Some people prefer nails but I work on my fences by myself so I find holding the boards and hammering at the same time to be difficult and the board doesn’t end up where I want it. When I screw the boards into place I can control it better.

Using Fence Rail Brackets

The picture below shows a fence rail cut to fit in-between the fence posts, and a fence rail bracket was used to hold the fence rail in place against the fence post. This is the Simpson Strongtie FB24Z fence bracket.

A fence rail attached to a fence post using a fence rail bracket

I have done repairs to the fences at the two houses I’ve owned and I’ve done both the toenail method and fence rail bracket method to secure the fence rails to the wooden fence posts.

I think the bracket method is slightly faster to install and it allows you to lift and remove a section of fence quite easily if you need to. (Such as when you need to get some big equipment into your yard.)

The downside to using fence rail brackets is that the metal brackets are visible and you may not like this look.

2. Do the the fence rail brackets hold up?

Below is picture of two fence rail brackets – both Simpson StrongTie brackets. The one on the left is used bracket that is about 15 years old. The one on the right is new.

I removed a section of old fence and that is where I got the used bracket from.

The used bracket is slightly mottled in appearance, but it is still strong and has structural integrity.

2 of the same Fence rail brackets but one is used and about 15 years old while the other is new. The used one looks slightly mottled but is still strong
Fence Rail Brackets – used on the left (approximately 15 years old), new on the right

I read on a DIY forum somewhere that wooden fences seem to fail at the wooden fence posts, and typically NOT at the rail to post connections whether they’re toenailed or fastened with brackets. And from what I’ve seen, I’d agree with this statement.

Related Article:

Removing Rotten Fence Posts from Concrete

3. What side of the fence rail do I attach the fence pickets?

If you are concerned about safety:

The fence pickets (or other style of vertical boards) should be attached to the side of the fence rails that face the street or alley, so people can’t climb your fence so easily. (Reference)

I was driving down an alley and saw several fences like the one below where they screwed the boards to the inside of the fence rails. Sure, it probably looks awesome from inside the yard, but these exposed fence rails are like ladder rungs to climb over.

Fence rails facing the alley (makes it easier to climb over)
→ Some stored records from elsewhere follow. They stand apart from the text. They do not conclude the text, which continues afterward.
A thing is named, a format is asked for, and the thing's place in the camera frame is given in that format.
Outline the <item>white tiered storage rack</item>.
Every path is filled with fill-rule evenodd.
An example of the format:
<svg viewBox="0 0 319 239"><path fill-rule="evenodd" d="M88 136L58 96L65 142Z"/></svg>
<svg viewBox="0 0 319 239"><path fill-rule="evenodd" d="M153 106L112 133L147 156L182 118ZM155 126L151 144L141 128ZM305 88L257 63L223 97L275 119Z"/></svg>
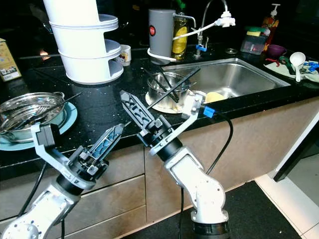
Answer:
<svg viewBox="0 0 319 239"><path fill-rule="evenodd" d="M121 45L104 37L118 18L99 14L97 0L43 0L66 76L84 85L105 84L124 69L116 58Z"/></svg>

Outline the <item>yellow carton box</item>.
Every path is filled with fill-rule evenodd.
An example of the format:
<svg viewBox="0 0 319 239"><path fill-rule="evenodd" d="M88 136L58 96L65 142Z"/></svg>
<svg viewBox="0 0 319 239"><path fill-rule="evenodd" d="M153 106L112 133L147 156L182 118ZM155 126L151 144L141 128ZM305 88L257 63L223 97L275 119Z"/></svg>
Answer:
<svg viewBox="0 0 319 239"><path fill-rule="evenodd" d="M4 39L0 39L0 76L3 81L22 77L16 62Z"/></svg>

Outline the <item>beige cabinet door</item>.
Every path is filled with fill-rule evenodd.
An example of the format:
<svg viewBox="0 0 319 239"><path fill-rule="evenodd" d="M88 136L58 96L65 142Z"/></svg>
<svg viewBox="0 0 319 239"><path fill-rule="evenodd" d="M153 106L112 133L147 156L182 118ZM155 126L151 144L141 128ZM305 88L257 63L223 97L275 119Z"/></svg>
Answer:
<svg viewBox="0 0 319 239"><path fill-rule="evenodd" d="M228 190L273 171L318 112L319 97L314 97L233 119L233 136L223 155L219 151L229 135L225 121L187 130L178 139L205 169L217 160L210 175Z"/></svg>

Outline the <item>light blue plate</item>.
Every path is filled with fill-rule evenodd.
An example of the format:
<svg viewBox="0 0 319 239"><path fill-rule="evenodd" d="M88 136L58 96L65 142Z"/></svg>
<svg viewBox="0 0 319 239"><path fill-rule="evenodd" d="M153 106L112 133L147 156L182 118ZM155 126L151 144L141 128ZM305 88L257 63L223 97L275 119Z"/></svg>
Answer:
<svg viewBox="0 0 319 239"><path fill-rule="evenodd" d="M64 134L67 130L69 130L78 117L78 110L72 103L66 103L64 109L67 113L67 117L66 121L61 126L59 126L60 134ZM32 141L25 143L14 143L9 142L2 137L0 138L1 151L19 151L33 147L34 143Z"/></svg>

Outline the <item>steel two-handled pot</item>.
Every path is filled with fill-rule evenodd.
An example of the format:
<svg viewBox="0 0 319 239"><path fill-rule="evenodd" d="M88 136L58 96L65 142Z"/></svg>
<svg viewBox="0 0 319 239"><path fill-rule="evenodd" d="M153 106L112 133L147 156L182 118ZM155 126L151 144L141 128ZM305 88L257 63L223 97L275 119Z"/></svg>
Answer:
<svg viewBox="0 0 319 239"><path fill-rule="evenodd" d="M22 127L18 125L31 117L57 105L65 99L64 93L28 93L23 94L0 104L1 132L0 136L9 142L26 143L32 142L30 125L33 123L56 124L62 126L66 121L67 113L65 105L60 105L47 114L34 119L31 123Z"/></svg>

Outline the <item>black floor mat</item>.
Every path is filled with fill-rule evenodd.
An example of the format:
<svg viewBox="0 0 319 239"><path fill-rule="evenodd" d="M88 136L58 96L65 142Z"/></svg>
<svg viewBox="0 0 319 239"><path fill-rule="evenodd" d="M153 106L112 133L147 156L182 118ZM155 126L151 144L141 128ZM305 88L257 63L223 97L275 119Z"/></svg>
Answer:
<svg viewBox="0 0 319 239"><path fill-rule="evenodd" d="M302 239L255 181L226 193L231 239ZM122 239L178 239L174 215Z"/></svg>

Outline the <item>steel faucet with blue clip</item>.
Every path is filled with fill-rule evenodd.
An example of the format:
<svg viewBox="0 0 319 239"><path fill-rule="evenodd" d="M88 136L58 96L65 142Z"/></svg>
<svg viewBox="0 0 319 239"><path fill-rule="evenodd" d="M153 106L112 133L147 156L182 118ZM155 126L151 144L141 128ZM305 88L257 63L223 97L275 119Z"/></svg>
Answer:
<svg viewBox="0 0 319 239"><path fill-rule="evenodd" d="M204 28L204 25L205 25L207 11L208 11L208 9L210 7L210 4L213 1L214 0L208 0L208 2L206 3L206 5L204 7L204 12L203 12L203 15L202 15L202 18L201 18L201 25L199 27L200 32L197 34L196 53L194 54L194 56L196 58L201 57L201 53L207 50L205 44L203 43L203 38L204 38L203 37L203 31L204 31L203 28Z"/></svg>

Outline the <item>steel bowl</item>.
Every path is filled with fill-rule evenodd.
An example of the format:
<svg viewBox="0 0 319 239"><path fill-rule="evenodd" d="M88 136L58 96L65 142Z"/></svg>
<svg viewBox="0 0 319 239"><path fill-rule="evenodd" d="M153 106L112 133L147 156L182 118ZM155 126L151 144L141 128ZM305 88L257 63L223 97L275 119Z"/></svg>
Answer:
<svg viewBox="0 0 319 239"><path fill-rule="evenodd" d="M158 98L165 95L165 92L175 86L178 82L182 81L184 77L180 74L173 72L153 73L148 79L148 94L151 99L151 104L156 102ZM176 101L171 96L167 96L157 103L156 107L164 109L177 109L184 104L184 98L187 95L187 90L190 89L191 82L189 80L183 82L176 88L172 96L176 96Z"/></svg>

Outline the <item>white cartoon mug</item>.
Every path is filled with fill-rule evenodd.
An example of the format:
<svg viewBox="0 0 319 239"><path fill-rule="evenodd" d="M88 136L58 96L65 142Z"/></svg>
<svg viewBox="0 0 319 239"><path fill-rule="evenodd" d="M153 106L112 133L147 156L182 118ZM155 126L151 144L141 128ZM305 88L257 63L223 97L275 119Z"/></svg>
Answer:
<svg viewBox="0 0 319 239"><path fill-rule="evenodd" d="M121 51L116 59L122 66L130 66L131 63L131 47L129 45L121 45Z"/></svg>

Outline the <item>stainless steel sink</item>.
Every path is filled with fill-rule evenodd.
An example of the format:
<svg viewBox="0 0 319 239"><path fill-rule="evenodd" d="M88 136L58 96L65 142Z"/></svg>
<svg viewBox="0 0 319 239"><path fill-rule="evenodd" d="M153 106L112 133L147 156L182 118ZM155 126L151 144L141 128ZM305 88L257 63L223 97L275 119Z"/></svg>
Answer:
<svg viewBox="0 0 319 239"><path fill-rule="evenodd" d="M162 69L185 76L194 68L200 68L200 71L190 78L194 82L193 91L219 93L226 98L290 85L239 58L164 66Z"/></svg>

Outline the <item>clear plastic container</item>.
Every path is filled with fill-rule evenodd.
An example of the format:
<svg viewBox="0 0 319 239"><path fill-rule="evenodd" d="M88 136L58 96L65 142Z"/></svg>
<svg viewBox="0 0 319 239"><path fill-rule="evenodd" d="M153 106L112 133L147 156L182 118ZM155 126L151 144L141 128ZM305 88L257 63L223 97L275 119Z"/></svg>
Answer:
<svg viewBox="0 0 319 239"><path fill-rule="evenodd" d="M262 54L267 36L261 31L248 31L242 41L241 52L247 54Z"/></svg>

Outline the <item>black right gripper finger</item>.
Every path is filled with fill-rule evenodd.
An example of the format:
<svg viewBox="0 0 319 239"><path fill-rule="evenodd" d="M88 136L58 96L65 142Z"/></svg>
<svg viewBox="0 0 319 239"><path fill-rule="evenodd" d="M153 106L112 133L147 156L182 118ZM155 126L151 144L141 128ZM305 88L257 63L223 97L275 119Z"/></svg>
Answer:
<svg viewBox="0 0 319 239"><path fill-rule="evenodd" d="M141 129L139 137L149 137L150 132L147 130L147 125L150 123L150 112L145 105L135 96L126 91L120 90L119 95L123 108L129 114L132 121Z"/></svg>
<svg viewBox="0 0 319 239"><path fill-rule="evenodd" d="M141 103L139 98L133 94L121 90L121 103L127 114L132 118L132 121L134 121L141 130L161 129L161 121L158 121L144 104Z"/></svg>

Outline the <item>red label pump bottle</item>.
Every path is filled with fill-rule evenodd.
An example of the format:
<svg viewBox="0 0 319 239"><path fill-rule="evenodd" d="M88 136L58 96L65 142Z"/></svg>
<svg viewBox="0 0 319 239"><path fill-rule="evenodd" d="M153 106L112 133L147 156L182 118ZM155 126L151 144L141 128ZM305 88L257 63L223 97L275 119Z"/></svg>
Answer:
<svg viewBox="0 0 319 239"><path fill-rule="evenodd" d="M271 11L270 16L267 18L264 18L264 21L262 23L262 27L265 29L264 35L266 36L265 46L264 50L267 50L268 46L271 44L271 41L273 40L274 31L277 29L279 20L276 18L278 12L277 8L280 6L279 3L273 3L274 6L273 11Z"/></svg>

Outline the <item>yellow liquid bottle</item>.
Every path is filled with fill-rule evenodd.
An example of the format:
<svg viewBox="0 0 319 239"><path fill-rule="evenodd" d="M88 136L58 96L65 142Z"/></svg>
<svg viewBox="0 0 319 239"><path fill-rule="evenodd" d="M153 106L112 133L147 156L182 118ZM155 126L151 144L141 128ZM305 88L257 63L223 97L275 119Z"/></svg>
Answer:
<svg viewBox="0 0 319 239"><path fill-rule="evenodd" d="M177 5L175 13L184 14L185 4L182 2L182 0L175 0L175 2ZM187 34L189 32L187 27L188 22L189 22L188 18L185 18L185 17L174 18L174 28L173 28L174 37ZM187 38L174 39L172 43L171 56L177 59L178 61L182 61L184 59L186 46L187 46Z"/></svg>

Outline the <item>purple cup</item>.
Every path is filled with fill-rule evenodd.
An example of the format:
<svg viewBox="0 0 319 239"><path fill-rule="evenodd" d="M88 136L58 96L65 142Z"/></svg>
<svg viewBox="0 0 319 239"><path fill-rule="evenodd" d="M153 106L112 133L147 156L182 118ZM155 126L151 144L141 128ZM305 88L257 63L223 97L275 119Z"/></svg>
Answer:
<svg viewBox="0 0 319 239"><path fill-rule="evenodd" d="M280 45L268 45L265 52L268 58L278 59L287 52L287 49Z"/></svg>

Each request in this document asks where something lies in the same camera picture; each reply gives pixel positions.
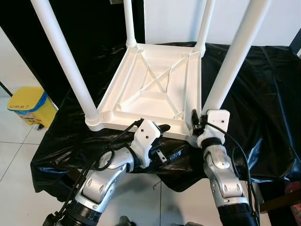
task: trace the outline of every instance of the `black plastic sheet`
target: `black plastic sheet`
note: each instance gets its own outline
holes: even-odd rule
[[[195,43],[169,45],[194,46]],[[202,58],[202,104],[221,67],[229,46],[206,45]],[[125,46],[101,47],[81,68],[90,94],[98,105],[124,53]],[[251,47],[222,109],[230,112],[228,132],[248,156],[255,182],[300,179],[300,59],[288,47]],[[92,132],[70,90],[46,132],[31,162],[36,192],[45,190],[60,201],[66,199],[74,183],[75,170],[82,169],[120,131]],[[133,133],[118,140],[114,148],[130,143]],[[162,138],[162,153],[170,160],[162,166],[153,159],[146,169],[134,173],[157,174],[171,189],[181,192],[206,175],[203,151],[187,142]],[[227,151],[235,145],[226,139]],[[235,151],[238,171],[244,173],[242,157]]]

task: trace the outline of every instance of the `yellow trash bin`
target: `yellow trash bin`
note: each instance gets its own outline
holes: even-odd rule
[[[29,125],[42,124],[47,128],[56,113],[46,92],[39,87],[20,88],[10,99],[8,110],[15,112]]]

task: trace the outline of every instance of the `black cable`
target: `black cable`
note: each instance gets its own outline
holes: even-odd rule
[[[234,139],[229,133],[225,132],[221,128],[219,128],[219,127],[217,127],[217,126],[215,126],[215,125],[213,125],[213,124],[211,124],[211,123],[209,123],[207,121],[203,121],[202,123],[206,124],[208,126],[211,126],[211,127],[215,128],[215,129],[217,129],[218,131],[220,131],[221,133],[223,133],[224,135],[226,135],[240,149],[240,151],[241,151],[241,153],[243,155],[244,164],[246,166],[246,177],[247,177],[246,179],[247,179],[247,185],[248,185],[248,198],[249,198],[250,208],[252,210],[252,213],[255,215],[255,217],[257,219],[257,225],[260,226],[259,203],[258,203],[256,194],[255,194],[255,191],[254,191],[254,188],[253,188],[253,184],[252,184],[252,181],[251,181],[250,170],[249,170],[249,164],[248,164],[248,160],[247,160],[247,157],[246,157],[246,154],[245,154],[243,148],[236,141],[236,139]],[[238,171],[237,171],[236,166],[234,164],[234,150],[231,153],[231,162],[232,162],[232,165],[233,165],[234,172],[237,174],[236,176],[238,177]],[[255,207],[256,208],[255,211],[254,211],[254,208],[253,208],[252,193],[253,193],[253,197],[254,197],[254,200],[255,200],[255,206],[256,206]]]
[[[91,169],[93,163],[95,162],[95,170],[97,170],[97,171],[102,171],[102,170],[105,170],[106,168],[108,168],[108,166],[112,163],[113,158],[115,156],[115,152],[114,152],[113,149],[110,148],[110,146],[114,142],[116,142],[118,139],[120,139],[120,137],[122,137],[124,134],[126,134],[133,126],[135,126],[135,125],[136,126],[140,126],[142,122],[143,122],[143,119],[140,119],[138,121],[133,122],[123,132],[121,132],[118,136],[116,136],[109,144],[107,144],[105,147],[103,147],[103,149],[107,149],[107,151],[105,151],[104,153],[101,152],[101,154],[96,157],[96,161],[95,161],[95,159],[93,159],[93,160],[91,160],[89,162],[89,164],[86,165],[86,167],[80,172],[80,175],[77,178],[77,180],[75,181],[75,183],[74,183],[74,185],[73,185],[73,187],[72,187],[72,189],[71,189],[71,191],[70,191],[70,193],[69,193],[66,201],[64,202],[62,208],[60,209],[59,212],[56,212],[56,214],[55,214],[55,222],[57,222],[59,219],[61,219],[64,216],[64,214],[66,212],[65,209],[66,209],[69,201],[73,199],[72,195],[73,194],[77,194],[78,191],[80,190],[80,188],[82,187],[83,183],[85,182],[86,176],[87,176],[89,170]],[[99,161],[100,161],[101,157],[104,154],[108,153],[108,152],[111,152],[111,157],[110,157],[109,161],[106,163],[105,166],[99,168]]]

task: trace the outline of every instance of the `tiled floor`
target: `tiled floor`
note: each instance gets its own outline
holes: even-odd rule
[[[62,206],[46,192],[35,193],[32,186],[30,161],[46,130],[37,131],[9,112],[8,100],[0,97],[0,225],[42,226],[45,217]],[[98,225],[114,226],[122,215],[138,226],[189,221],[221,226],[207,179],[177,193],[156,175],[128,174]],[[261,225],[270,226],[267,214],[261,216]]]
(Perhaps they were thinking that if someone stole something from their house they wouldn’t be able to climb back over the fence to escape out through the alley? In reality, they probably just wanted the look.)

4. How many horizontal fence rails does a fence need?

Wooden fences will require a minimum of two fence rails between the fence posts, but more rails are required with taller fences to help support and prevent sagging. I read in this article that having one fence rail for each 24-inches of vertical height of fence is a general rule of thumb.

So a 4-foot fence foot would need two fence rails (near top and bottom), whereas a 6-foot tall fence would require 3 fence rails.

(The fence in the picture above does get that right. That 6-foot high fence has three fence rails.)

Fence Rail Brackets

Fence rail brackets are U-shaped metal brackets – usually made of galvanized steel – that are designed to hold fence rails against fence posts. A popular example are the Simpson StrongTie FB Zmax fence rail brackets.

Fence Stringers

Fence stringers are another name used for fence rails: the horizontal boards that span the distance between the fence posts and hold up the fence pickets or other fence infill materials.